Notice of Privacy Practices

Effective Date: March 12, 2026

Chantelle Ingram | Therapy & Consultation

Atlanta, Georgia

THIS NOTICE DESCRIBES HOW MEDICAL AND MENTAL HEALTH INFORMATION ABOUT YOU MAY BE USED AND DISCLOSED AND HOW YOU CAN ACCESS THIS INFORMATION. PLEASE REVIEW IT CAREFULLY.

I. Our Commitment to Your Privacy

  • Your privacy is extremely important. As a mental health provider, I understand that information about your health and personal experiences is sensitive. This Notice describes how your protected health information (PHI) may be used and disclosed and explains your rights regarding that information.

  • Protected health information includes information created or received during the course of therapy that relates to your physical or mental health condition, treatment, or payment for services.

  • This Notice applies only to psychotherapy services provided through this practice and does not apply to consultation or coaching services, which are non-clinical and not governed by HIPAA.

II. Our Legal Duties

Under federal law, I am required to:

  • Maintain the privacy and security of your protected health information

  • Provide you with this Notice of my legal duties and privacy practices

  • Follow the terms of the Notice currently in effect

  • Notify you if a breach occurs that may compromise the privacy or security of your information

III. How Your Information May Be Used and Disclosed

Under HIPAA, your protected health information may be used or disclosed without your written authorization for the following purposes:

1.) Treatment - Your information may be used to provide, coordinate, or manage your mental health care. When appropriate, information may be shared with other healthcare providers involved in your care, typically with your written permission unless there is an emergency.

2.) Payment - Information may be used to bill and collect payment for services.

3.) Health Care Operations- Information may be used for administrative purposes such as recordkeeping, quality improvement, licensing requirements, and professional supervision or consultation.

4.) Business Associates- I may share information with service providers who help operate the practice, such as electronic health record platforms. These providers are required to protect your information and sign Business Associate Agreements in accordance with HIPAA.

5.) Required by Law- Information may be disclosed when required by federal or state law, court order, or lawful subpoena.

  • Abuse or Neglect Reporting

  • Information may be disclosed when required to report suspected abuse, neglect, or exploitation.

  • Serious Threat to Health or Safety

  • Information may be disclosed when necessary to prevent or lessen a serious and imminent threat to your health or safety or the safety of another person.

  • Health Oversight Activities

  • Information may be disclosed to regulatory or licensing agencies for audits, investigations, or compliance reviews.

When information is used or disclosed, reasonable efforts are made to limit it to the minimum necessary information required.

IV. Psychotherapy Notes

Psychotherapy notes receive special protection under HIPAA. These notes are kept separate from the general medical record and are not disclosed without your written authorization except in limited circumstances permitted by law.

V. Other Uses and Disclosures

Any use or disclosure not described in this Notice requires your written authorization. You may revoke an authorization at any time in writing, except to the extent that action has already been taken based on the authorization.

Your information will never be sold and will not be used for marketing purposes.

VI. Your Rights

You have the right to:

1.) Inspect and Obtain Copies - You may request access to your protected health information in paper or electronic form.

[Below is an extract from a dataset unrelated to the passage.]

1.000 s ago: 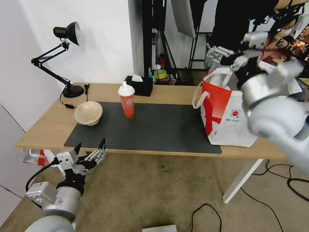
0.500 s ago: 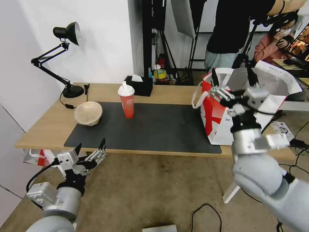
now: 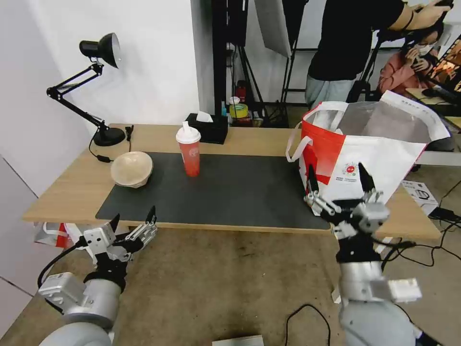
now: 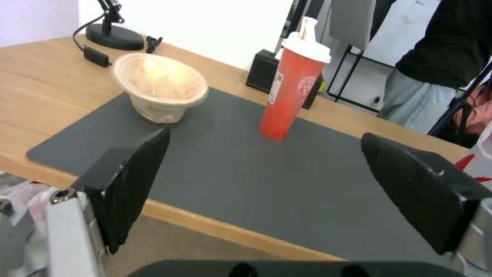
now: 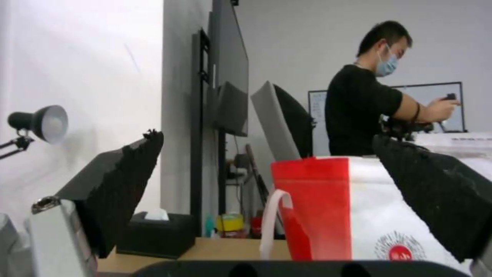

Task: Pick up the trash from the table and place it into the takeout bag.

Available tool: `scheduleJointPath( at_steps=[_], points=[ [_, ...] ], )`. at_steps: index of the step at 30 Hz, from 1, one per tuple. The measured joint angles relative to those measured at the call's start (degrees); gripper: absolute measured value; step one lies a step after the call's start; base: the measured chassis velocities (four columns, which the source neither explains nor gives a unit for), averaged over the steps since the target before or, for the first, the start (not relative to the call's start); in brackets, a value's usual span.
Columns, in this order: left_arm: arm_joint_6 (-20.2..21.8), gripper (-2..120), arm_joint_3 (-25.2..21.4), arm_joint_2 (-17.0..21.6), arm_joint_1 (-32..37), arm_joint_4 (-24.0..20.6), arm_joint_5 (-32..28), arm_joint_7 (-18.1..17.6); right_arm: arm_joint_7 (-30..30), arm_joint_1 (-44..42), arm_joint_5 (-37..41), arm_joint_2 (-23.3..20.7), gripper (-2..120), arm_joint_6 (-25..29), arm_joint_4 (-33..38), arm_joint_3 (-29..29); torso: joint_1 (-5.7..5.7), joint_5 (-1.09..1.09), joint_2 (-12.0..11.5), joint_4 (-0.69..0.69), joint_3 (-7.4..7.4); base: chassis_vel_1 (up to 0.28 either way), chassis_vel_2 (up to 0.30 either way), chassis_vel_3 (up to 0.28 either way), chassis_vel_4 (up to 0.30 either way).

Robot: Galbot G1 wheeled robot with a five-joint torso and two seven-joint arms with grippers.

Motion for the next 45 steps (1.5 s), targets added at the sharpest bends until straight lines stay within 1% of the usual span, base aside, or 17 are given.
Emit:
scheduleJointPath(
  at_steps=[7,13,24,29,32,45],
  points=[
    [0.00,100,0.03,-0.21,0.05,0.00,0.12,0.02,-0.10,-4.17,-4.20,1.83,100,2.29,-1.83,-2.00,0.00,0.00,-0.01,-0.01,0.00,0.000,0.000,0.000,0.000],
    [-0.02,100,-0.02,-0.23,0.13,0.00,0.18,0.02,0.49,-4.90,-4.68,1.51,100,2.24,-2.24,-3.23,0.00,0.00,-0.01,-0.01,0.00,0.000,0.000,0.000,0.000],
    [-0.07,100,-0.02,-0.36,0.25,0.00,0.24,0.02,3.92,-10.57,-4.56,0.55,100,-0.47,-0.85,-6.43,0.00,0.00,0.00,-0.01,0.00,0.000,0.000,0.000,0.000],
    [-0.08,100,0.05,-0.29,0.15,0.00,0.24,0.03,5.34,-12.89,-4.60,0.00,100,-1.81,0.23,-6.47,0.00,0.00,-0.01,-0.01,0.01,0.000,0.000,0.000,0.000],
    [-0.08,100,0.11,-0.14,0.00,0.00,0.24,0.03,6.87,-14.53,-4.64,-0.99,100,-3.53,0.44,-6.03,0.00,0.00,-0.01,-0.01,0.00,0.000,0.000,0.000,0.000],
    [-0.08,100,0.18,0.23,-0.42,0.00,0.05,-0.02,8.60,-16.84,-2.46,-1.88,100,-7.13,1.68,-6.40,0.00,0.00,-0.01,-0.01,0.00,0.000,0.000,0.000,0.000]
  ],
)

2.) Request Corrections- You may request an amendment to your record if you believe information is incorrect or incomplete.

3.) Request Restrictions- You may request restrictions on certain uses or disclosures of your information.

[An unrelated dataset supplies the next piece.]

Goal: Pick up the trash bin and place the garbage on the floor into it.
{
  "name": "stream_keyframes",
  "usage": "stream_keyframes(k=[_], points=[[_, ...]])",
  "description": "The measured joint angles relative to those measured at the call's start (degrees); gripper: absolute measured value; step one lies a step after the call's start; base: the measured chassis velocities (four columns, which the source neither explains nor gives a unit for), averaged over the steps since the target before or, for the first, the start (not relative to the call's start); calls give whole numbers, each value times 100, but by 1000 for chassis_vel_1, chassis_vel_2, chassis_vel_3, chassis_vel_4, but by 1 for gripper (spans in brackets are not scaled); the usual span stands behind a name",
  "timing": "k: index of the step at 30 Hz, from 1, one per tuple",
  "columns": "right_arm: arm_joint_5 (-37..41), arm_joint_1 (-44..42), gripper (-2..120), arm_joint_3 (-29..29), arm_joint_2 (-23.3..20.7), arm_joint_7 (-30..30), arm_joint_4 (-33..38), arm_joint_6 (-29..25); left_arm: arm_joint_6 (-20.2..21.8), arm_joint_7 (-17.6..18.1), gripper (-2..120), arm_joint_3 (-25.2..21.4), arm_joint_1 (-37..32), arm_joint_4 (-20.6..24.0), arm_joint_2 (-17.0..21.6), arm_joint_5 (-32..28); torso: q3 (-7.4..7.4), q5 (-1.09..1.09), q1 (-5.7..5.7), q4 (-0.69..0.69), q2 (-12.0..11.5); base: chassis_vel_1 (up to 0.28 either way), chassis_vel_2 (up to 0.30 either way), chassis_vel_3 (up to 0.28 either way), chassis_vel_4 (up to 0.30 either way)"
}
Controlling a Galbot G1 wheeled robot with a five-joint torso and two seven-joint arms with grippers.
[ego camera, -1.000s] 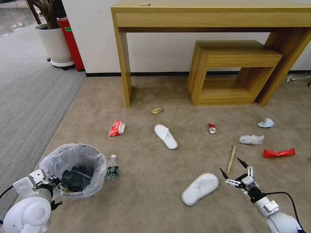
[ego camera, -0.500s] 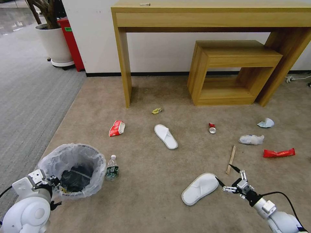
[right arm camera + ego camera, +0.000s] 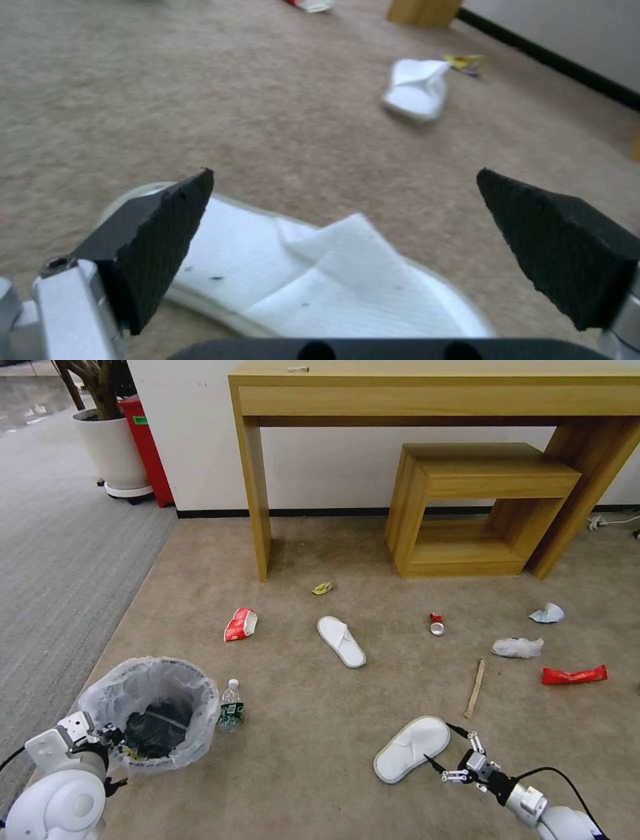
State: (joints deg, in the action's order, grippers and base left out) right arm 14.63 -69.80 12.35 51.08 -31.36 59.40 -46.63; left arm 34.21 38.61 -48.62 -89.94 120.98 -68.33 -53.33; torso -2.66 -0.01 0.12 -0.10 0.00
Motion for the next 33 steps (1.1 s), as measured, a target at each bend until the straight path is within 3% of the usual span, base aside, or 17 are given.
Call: stream_keyframes(k=[12, 33], points=[[331, 352, 100, -266, 0, -489, -402, 0, -9, 9, 0, -39, -41, 57, -34, 30, 0, 1, 0, 0, 0, 0, 0, 0, 0], [-92, 779, 98, -284, 241, 5, -1418, 0, -16, 34, 0, 5, 83, -51, 73, -7, 0, 0, 0, 0, 0, 0, 0, 0, 0]])
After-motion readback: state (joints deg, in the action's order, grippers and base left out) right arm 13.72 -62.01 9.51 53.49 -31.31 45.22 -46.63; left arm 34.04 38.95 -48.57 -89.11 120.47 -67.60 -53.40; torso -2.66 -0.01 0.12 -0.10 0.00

4.) Request Confidential Communications- You may request that communications be sent in a specific way or to a specific location.

5.) Receive an Accounting of Disclosures- You may request a list of certain disclosures made of your information.

6.) Obtain This Notice -You may request a paper or electronic copy of this Notice at any time.

VII. Complaints

If you believe your privacy rights have been violated, you may file a complaint with this practice.

You may also file a complaint with:

U.S. Department of Health and Human Services

Office for Civil Rights

Filing a complaint will not affect your care, and you will not be retaliated against for doing so.

VIII. Changes to This Notice

This practice reserves the right to change the terms of this Notice. Any changes will apply to all information maintained by the practice. The revised Notice will be available upon request and posted as required.

VIII. Coaching services are non-clinical and are not governed by HIPAA.